ASSIGNED TASK: A verbatim copy of every record is required, and no pictures should be included.

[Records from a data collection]
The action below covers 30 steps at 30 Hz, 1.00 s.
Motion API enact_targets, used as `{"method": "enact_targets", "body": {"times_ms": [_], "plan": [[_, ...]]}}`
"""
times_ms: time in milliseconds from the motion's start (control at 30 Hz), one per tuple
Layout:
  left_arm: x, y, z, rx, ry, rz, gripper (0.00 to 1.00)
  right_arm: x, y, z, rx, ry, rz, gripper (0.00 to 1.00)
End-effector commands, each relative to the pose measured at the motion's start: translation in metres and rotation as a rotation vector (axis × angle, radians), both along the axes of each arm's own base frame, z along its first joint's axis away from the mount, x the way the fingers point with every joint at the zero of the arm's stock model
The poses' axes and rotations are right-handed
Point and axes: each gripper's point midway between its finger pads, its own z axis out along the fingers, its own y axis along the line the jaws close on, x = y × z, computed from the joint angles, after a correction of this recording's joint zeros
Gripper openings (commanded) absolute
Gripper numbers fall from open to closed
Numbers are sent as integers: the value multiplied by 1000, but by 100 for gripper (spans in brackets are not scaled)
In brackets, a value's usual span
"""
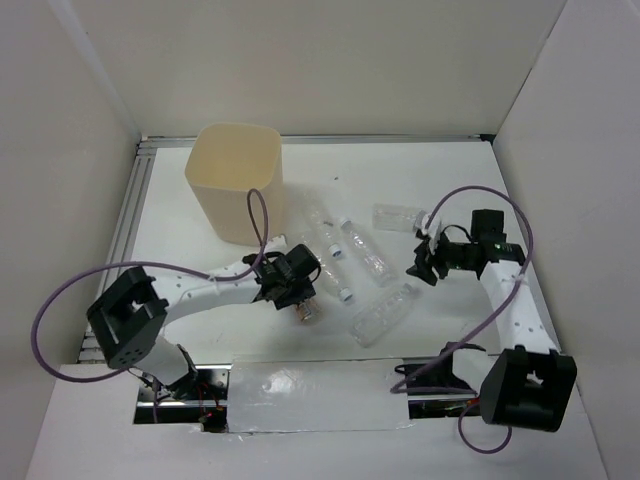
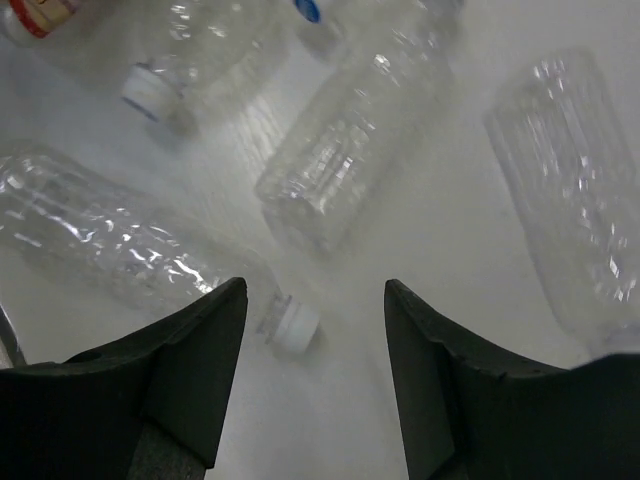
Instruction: Put the plastic bottles in the bin
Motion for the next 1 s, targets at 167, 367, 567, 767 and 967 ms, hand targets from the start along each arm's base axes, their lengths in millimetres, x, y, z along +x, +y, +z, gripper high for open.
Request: {"method": "enact_targets", "body": {"times_ms": [167, 367, 567, 767, 967], "plan": [[-21, -64, 180, -147, -497, -527, 0, -76, 44, -4, -150, -355, 718, 80], [47, -44, 339, -24, -933, -469, 0, -85, 60, -12, -92, -340, 837, 86], [141, 50, 420, 170, -1124, -64, 4, -86, 67, -15, -107, -346, 885, 89], [190, 148, 397, 378, -1004, 192, 23, -79, 76, -36, -183, -383, 942, 94], [224, 193, 333, 466, -847, 206, 46, -70, 82, -61, -263, -338, 976, 94]]}}
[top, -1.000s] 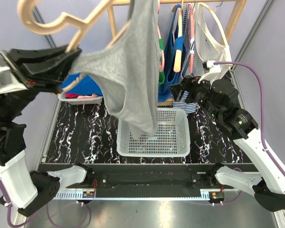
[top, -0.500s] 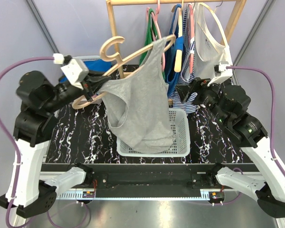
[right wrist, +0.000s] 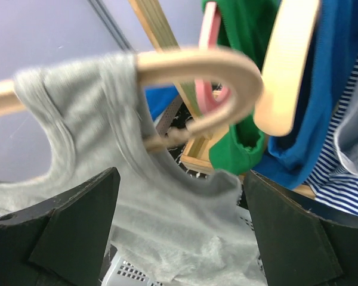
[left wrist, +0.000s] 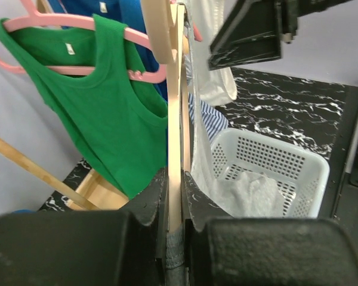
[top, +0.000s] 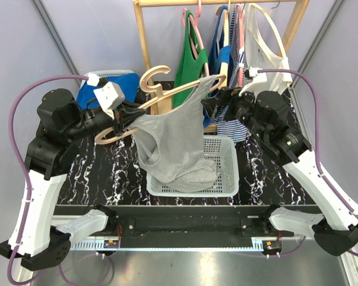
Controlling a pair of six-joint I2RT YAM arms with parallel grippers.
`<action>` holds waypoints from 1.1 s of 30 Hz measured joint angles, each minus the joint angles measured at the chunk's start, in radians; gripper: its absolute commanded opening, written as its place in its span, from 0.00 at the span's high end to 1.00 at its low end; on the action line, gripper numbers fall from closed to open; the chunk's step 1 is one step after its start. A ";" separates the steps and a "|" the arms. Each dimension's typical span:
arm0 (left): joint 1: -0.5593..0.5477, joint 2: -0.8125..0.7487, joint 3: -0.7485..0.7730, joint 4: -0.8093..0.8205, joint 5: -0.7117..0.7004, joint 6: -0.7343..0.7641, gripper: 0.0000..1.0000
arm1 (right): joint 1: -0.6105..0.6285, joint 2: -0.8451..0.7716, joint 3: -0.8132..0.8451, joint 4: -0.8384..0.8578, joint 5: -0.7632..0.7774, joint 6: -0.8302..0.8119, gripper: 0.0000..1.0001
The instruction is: Remove the tank top from the hanger
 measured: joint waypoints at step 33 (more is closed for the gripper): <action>-0.037 -0.027 -0.023 -0.044 0.000 0.013 1.00 | 0.001 0.017 0.011 0.121 -0.145 0.057 0.64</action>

ANSWER SPACE:
The action below covers 30 steps at 30 Hz, 1.00 s.
Motion API enact_targets, used as `{"method": "enact_targets", "body": {"times_ms": [_], "plan": [[_, ...]]}}`
"""
times_ms: time in milliseconds from the motion's start (control at 30 Hz), one per tuple
Layout:
  left_arm: x, y, z, rx, ry, rz, gripper (0.00 to 1.00)
  right_arm: x, y, z, rx, ry, rz, gripper (0.00 to 1.00)
End-effector commands, each relative to the pose measured at the motion's start: translation in metres and rotation as a rotation vector (axis × angle, radians), both along the axes of each arm's own base frame, z along its first joint's axis away from the mount, x the way the fingers point with every joint at the zero of the arm's stock model
The poses' axes and rotations are right-handed
Point and axes: each gripper's point midway between its finger pads, its own z axis out along the fingers, its own y axis along the line the jaws close on, x = y × z, computed from the joint angles, after a correction of this recording's joint zeros
Gripper openings (commanded) absolute
Gripper numbers fall from open to closed
Numbers are sent as integers: the value multiplied by 1000, but by 100 for gripper (spans in brackets are not scaled)
In brackets, a value's usual span
"""
Instruction: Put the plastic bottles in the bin
Motion for the next 1 s, targets at 167, 367, 567, 767 and 967 ms, hand targets from the start along each arm's base axes, their lengths in millimetres, x, y, z along +x, +y, +z, gripper high for open.
Request: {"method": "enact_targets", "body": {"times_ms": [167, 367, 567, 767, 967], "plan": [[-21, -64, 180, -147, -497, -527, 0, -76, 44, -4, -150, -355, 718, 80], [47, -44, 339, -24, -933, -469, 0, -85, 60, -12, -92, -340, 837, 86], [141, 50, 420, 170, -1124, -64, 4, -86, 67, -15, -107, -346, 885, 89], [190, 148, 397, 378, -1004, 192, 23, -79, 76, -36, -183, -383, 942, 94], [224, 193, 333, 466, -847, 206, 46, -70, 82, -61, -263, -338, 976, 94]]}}
[top, -1.000s] 
[top, -0.500s] 
[right wrist, +0.000s] 
[left wrist, +0.000s] 
[top, +0.000s] 
Controlling a pair of six-joint I2RT YAM arms with parallel grippers.
`<action>` holds waypoints from 1.1 s of 30 Hz measured joint angles, each minus the joint angles measured at the chunk's start, in radians; gripper: its absolute commanded opening, written as its place in its span, from 0.00 at the span's high end to 1.00 at its low end; on the action line, gripper numbers fall from closed to open; the chunk's step 1 is one step after its start. A ";" separates the steps and a "|" the arms. Each dimension's typical span:
arm0 (left): joint 1: -0.5593..0.5477, joint 2: -0.8125..0.7487, joint 3: -0.7485..0.7730, joint 4: -0.8093..0.8205, joint 5: -0.7117..0.7004, joint 6: -0.7343..0.7641, gripper: 0.0000..1.0000
arm1 (right): joint 1: -0.6105..0.6285, joint 2: -0.8451..0.7716, joint 3: -0.8132..0.8451, joint 4: -0.8384..0.8578, joint 5: -0.7632..0.7774, joint 6: -0.8302..0.8119, gripper: 0.0000..1.0001
The instruction is: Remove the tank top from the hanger
 measured: joint waypoints at step 33 (more is closed for the gripper): <action>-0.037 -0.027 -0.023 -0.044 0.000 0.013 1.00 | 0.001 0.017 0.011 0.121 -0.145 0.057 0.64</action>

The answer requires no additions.